Not everyone in Germany can afford digital participation. Young people realize this above all in education and culture. Experts even warn of a split in society.
Poverty among youth is becoming more and more evident in the digital world. Whether it’s tech devices, home internet speed, or paid streaming providers for online classes, the cost of digital participation is high. Not all families and young people in Germany can afford it.
Just a few days ago, the new “Watch youth poverty in Germany 2022” by the Federal Catholic Youth Social Work Working Group warned that the situation is worsening for children and youth from poor families. He says that in many areas such as education and digital participation, young people are lagging behind.
According to the report, nearly a quarter of all young people under the age of 25 in Germany are at risk of poverty. In 2021, that was 4.17 million people. As a household’s income decreases, the number of devices with internet access also decreases.
“Digital poverty divides society”
Silke Starke-Uekermann says the corona pandemic, inflation and energy crisis have made the digital engagement gaps between families in the low-wage sector and relatively wealthy households even more pronounced. Trained social worker, she worked in a managerial capacity at Youth Poverty Watch.
According to the report, which consists of several surveys conducted in Germany, children and youth from low-income households have lower digital skills. According to Starke-Uekermann, this includes consumer information, such as the secure processing of data on the Internet.
Digital skills also include understanding official websites: “Not everyone who can play Candy Crush knows how to apply for unemployment benefits digitally.”
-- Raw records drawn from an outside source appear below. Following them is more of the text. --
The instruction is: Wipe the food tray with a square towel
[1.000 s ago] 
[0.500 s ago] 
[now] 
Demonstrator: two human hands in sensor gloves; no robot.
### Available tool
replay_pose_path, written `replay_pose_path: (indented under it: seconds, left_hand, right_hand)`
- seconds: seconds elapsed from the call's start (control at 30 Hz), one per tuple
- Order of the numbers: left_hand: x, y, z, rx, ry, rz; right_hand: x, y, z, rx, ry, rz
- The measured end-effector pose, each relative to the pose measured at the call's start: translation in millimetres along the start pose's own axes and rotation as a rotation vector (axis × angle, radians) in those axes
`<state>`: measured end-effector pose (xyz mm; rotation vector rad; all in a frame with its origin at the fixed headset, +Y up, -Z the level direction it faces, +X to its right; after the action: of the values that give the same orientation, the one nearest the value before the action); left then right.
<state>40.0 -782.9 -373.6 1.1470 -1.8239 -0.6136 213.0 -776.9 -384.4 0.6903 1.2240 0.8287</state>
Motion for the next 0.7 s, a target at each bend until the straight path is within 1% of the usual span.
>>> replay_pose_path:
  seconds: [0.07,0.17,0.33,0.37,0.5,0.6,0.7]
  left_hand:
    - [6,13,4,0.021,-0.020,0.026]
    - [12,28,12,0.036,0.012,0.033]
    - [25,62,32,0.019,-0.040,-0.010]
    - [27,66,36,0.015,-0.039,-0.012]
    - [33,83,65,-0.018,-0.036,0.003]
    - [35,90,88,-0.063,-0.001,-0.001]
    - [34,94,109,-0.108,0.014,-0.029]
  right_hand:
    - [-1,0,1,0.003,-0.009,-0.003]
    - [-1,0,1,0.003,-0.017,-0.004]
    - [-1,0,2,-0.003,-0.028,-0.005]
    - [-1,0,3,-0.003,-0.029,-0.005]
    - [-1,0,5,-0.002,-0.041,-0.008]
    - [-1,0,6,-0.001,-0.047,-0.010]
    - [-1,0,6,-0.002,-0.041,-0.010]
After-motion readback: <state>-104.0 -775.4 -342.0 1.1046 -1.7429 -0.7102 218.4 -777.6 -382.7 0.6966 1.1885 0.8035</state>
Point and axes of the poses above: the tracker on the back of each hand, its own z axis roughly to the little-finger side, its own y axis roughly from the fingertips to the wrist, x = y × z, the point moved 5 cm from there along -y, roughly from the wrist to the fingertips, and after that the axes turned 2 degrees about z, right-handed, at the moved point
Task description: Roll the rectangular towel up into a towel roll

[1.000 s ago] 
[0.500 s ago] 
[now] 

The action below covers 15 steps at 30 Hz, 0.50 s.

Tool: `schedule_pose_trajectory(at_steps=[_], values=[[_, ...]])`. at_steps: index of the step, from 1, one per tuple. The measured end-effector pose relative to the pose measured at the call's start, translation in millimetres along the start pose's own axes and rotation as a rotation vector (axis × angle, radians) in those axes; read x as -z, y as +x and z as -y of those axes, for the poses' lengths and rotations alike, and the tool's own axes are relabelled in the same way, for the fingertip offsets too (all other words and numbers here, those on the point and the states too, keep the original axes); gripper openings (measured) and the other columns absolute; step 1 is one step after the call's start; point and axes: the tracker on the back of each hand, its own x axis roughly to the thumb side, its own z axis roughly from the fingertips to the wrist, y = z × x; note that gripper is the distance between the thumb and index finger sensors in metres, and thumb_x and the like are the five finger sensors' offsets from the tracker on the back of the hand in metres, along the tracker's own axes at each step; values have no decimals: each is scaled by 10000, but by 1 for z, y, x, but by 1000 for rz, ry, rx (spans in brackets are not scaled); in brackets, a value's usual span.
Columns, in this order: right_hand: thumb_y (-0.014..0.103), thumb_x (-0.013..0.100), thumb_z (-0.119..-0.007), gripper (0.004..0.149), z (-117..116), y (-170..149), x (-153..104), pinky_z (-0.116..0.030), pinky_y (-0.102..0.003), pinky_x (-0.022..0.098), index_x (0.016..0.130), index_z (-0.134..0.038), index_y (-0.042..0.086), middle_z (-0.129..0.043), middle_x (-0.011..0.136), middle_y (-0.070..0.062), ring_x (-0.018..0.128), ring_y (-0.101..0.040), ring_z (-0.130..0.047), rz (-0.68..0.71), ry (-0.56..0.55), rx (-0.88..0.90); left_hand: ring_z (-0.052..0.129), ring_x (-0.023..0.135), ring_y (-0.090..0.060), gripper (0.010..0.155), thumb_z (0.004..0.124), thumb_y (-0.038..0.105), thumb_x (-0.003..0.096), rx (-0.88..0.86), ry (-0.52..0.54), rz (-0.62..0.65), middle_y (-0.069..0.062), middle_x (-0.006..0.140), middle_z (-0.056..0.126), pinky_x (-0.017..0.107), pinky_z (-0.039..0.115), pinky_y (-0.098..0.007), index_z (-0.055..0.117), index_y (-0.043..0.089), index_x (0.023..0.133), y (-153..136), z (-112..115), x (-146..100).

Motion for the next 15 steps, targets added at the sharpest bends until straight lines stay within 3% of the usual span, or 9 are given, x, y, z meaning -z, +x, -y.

Expert: Mixture of analog and digital meetings
In addition to the necessary equipment for online tutoring at home, children and young people would feel digital poverty especially in their spare time.
Nöhring emphasizes that the living environment of young people today consists of a mixture of analog and digital meetings. The managing director of the family policy worker welfare association (AWO) is therefore calling for increasing the amount of digital participation at the current standard rates for the unemployed.
Demand for essential digital services
Nöhring complains that current standard rates are often not sufficient for the purchase of technical equipment and increased electricity costs. It therefore advocates a fundamental digital resource, a legal right to technical devices, and connection fees, so to speak.
This includes children and teenagers learning at school how to use tech devices, how to use the internet safely, and how to deal with fake news or cyberbullying.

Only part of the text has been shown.